» **Task**: Would you print the listing that follows exactly, but without its pictures?

» **Exercise data**:
--------------------

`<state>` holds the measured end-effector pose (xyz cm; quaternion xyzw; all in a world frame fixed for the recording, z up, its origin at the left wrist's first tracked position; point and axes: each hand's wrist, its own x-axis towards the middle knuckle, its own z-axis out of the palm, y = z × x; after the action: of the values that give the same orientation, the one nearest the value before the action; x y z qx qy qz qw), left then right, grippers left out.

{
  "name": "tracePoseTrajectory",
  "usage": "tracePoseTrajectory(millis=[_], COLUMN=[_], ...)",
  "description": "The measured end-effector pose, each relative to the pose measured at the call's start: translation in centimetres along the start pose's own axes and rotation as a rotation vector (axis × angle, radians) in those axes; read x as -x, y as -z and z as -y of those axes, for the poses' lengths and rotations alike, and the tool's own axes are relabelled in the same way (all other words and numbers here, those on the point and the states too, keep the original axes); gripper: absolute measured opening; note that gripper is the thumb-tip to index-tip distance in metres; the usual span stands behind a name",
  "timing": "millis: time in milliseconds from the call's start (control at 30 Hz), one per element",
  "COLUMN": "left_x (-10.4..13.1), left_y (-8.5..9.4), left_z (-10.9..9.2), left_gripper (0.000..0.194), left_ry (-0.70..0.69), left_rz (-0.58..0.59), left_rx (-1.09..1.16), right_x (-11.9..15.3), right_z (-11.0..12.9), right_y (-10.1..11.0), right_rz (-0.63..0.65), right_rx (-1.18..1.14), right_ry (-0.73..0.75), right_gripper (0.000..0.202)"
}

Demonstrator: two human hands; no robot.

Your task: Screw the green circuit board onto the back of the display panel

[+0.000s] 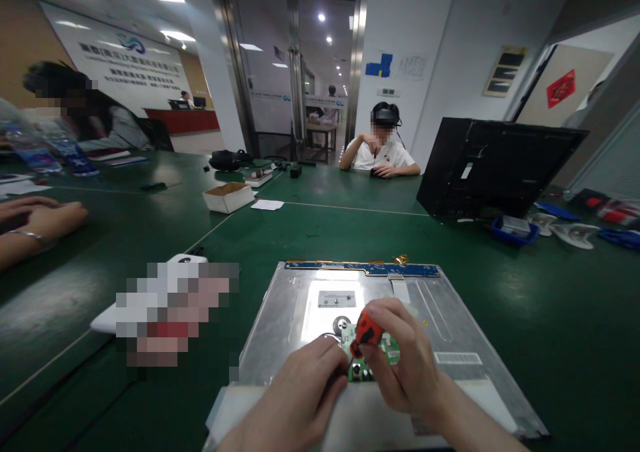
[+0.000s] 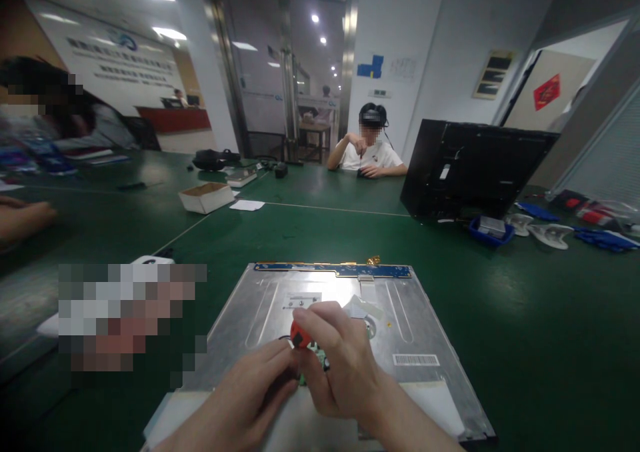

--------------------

» **Task result**:
`<state>` holds the measured end-effector pose (xyz cm; quaternion xyzw; all in a world frame fixed for the recording, z up, its origin at the left wrist's first tracked position; point and axes: each hand's wrist, its own x-axis towards the middle knuckle, its own z-axis out of the palm, y = z × x; after the action: of the values that give the same orientation, the one nearest the value before the action; x y z qx qy qz qw), left then right, grippers left out.

{
  "name": "tracePoseTrajectory",
  "usage": "tracePoseTrajectory(millis=[_], COLUMN=[_], ...)",
  "description": "The measured end-effector pose, each relative to the pose measured at the call's start: translation in centimetres along the start pose's own axes and rotation as a rotation vector (axis × angle, radians) in those axes; read x as -x, y as -z and z as -y of those axes, for the poses' lengths and rotations alike, and the tool's own axes are relabelled in the same way (all other words and numbers here, those on the point and the states too, keep the original axes); gripper: absolute measured opening; note that gripper is the thumb-tip to index-tip distance in metres; the usual span stands behind a name",
  "timing": "millis: time in milliseconds from the call's start (control at 30 Hz), one per element",
  "COLUMN": "left_x (-10.4..13.1), left_y (-8.5..9.4), left_z (-10.9..9.2), left_gripper (0.000..0.194), left_ry (-0.70..0.69), left_rz (-0.58..0.59), left_rx (-1.09..1.16), right_x (-11.9..15.3), right_z (-11.0..12.9), right_y (-10.1..11.0), right_rz (-0.63..0.65), right_rx (-1.18..1.14), right_ry (-0.73..0.75), right_gripper (0.000..0.202)"
}

Demonstrator: two human hands; no robot.

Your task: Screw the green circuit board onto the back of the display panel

[+0.000s] 
[+0.000s] 

The exercise was answered completely.